1- O Governo encontra-se a preparar um novo modelo de financiamento das autarquias locais, de forma a que as receitas das câmaras não fiquem tão dependentes das licenças de construção como actualmente.
O princípio parece-me justo, pelo que acho boa a intenção do Governo.
Vista do avesso, no entanto, o que a proposta do Governo nos diz por baixo do texto aparente é que o mesmo Governo não acha brilhante a forma como as câmaras tem lidado com a actual forma de financiamento, transigindo e promovendo a descaracterização das povoações por se subordinarem aos interesses dos empreendedores imobiliários, o novo nome dos empreiteiros.
É por isso que o Governo quer mudar o sistema.
Parece-me bem...
A ideia de que nos últimos anos tem havido um forte desenvolvimento local, e de que este se deve ao poder autárquico, é, ao nível do discurso dos responsáveis políticos, um dos mitos mais persistentes dos nossos tempos. De tal forma que, mesmo sendo hoje quase unânime entre os cidadãos envolvidos na participação cívica a convicção de que se deve aos autarcas o caos urbanístico, a subordinação do interesse público ao interesse privado ( Paulo Morais dixit ), a degradação ambiental e a especulação imobiliária digna de um país do Terceiro Mundo, os políticos, mesmo os de maior responsabilidade, só nos interstícios das suas opiniões expressas é que ousam concordar connosco, cidadãos.
O certo é que do novo modelo de financiamento é suposto que resultem menores financiamentos para as autarquias, passando assim os autarcas a ter menos dinheiro para gastar.

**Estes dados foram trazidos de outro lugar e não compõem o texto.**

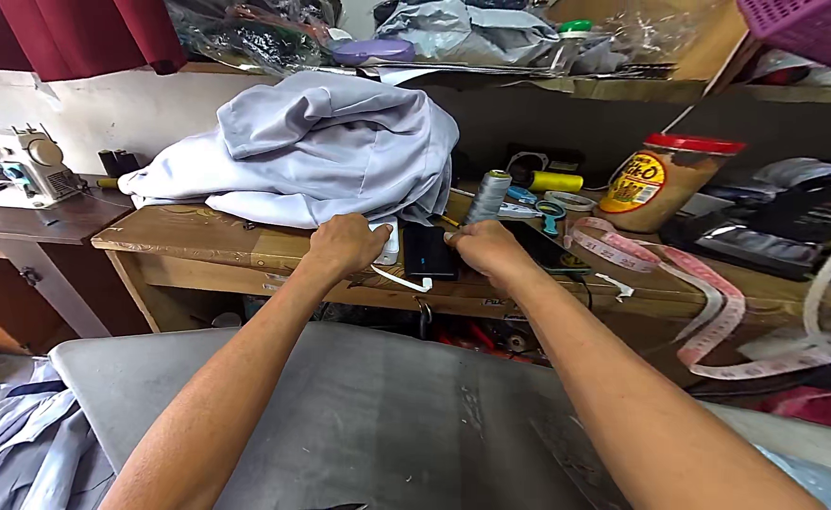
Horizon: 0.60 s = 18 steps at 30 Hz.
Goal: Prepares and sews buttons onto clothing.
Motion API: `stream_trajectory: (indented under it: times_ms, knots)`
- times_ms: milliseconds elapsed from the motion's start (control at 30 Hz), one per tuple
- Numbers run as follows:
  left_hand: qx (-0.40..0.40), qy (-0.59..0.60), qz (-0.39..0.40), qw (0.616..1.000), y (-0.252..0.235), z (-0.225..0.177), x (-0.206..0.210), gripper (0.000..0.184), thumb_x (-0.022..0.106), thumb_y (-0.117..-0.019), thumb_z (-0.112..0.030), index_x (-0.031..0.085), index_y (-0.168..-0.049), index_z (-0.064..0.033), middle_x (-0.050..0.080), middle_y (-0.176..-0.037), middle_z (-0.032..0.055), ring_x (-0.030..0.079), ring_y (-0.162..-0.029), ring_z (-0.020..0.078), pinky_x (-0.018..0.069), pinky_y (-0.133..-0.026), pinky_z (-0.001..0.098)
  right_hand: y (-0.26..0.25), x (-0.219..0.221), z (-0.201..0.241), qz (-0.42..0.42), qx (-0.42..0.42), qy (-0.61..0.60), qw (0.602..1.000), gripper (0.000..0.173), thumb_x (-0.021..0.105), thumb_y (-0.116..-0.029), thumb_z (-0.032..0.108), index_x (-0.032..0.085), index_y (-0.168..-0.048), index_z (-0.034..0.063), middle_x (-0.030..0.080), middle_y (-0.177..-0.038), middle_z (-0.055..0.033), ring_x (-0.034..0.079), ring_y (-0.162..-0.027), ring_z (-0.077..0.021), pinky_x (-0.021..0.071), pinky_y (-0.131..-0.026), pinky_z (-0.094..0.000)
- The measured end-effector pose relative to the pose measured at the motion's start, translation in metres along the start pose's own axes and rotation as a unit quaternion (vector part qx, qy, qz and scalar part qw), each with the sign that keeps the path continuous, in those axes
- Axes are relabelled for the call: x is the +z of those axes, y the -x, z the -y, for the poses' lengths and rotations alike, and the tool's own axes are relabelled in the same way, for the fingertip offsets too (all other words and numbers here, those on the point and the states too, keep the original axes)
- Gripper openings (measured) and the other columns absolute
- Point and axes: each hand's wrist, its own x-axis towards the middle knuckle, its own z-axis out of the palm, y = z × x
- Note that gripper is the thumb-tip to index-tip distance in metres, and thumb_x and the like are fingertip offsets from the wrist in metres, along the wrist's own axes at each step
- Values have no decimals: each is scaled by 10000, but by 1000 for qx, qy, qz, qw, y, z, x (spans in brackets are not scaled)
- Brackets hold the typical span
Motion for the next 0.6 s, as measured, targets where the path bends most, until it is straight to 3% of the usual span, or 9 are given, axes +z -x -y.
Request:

O que seria também uma boa ideia, já que, se a crise nos castiga a todos, não há razão para deixar de fora do esforço colectivo aqueles que, como o Governo diz a medo, nos gastam mal o dinheiro.
2- Para obter o acordo dos autarcas para as suas propostas, o Governo oferece-se para compensar a anunciada perda de receitas com a transferência de outros recursos financeiros, de par com novas atribuições.
Assim, para 2007, prevê-se a criação de um Fundo Social Municipal, para várias dessas novas atribuições transferidas, entre as quais a Acção Social.
Não é uma ideia original.
Já no tempo do Dr. Vieira de Castro como Secretário de Estado da Segurança Social a proposta de transferência do Estado para as autarquias da Acção Social, aí incluindo o apoio, por via da cooperação, às instituições particulares de solidariedade social, fez parte da chamada agenda política.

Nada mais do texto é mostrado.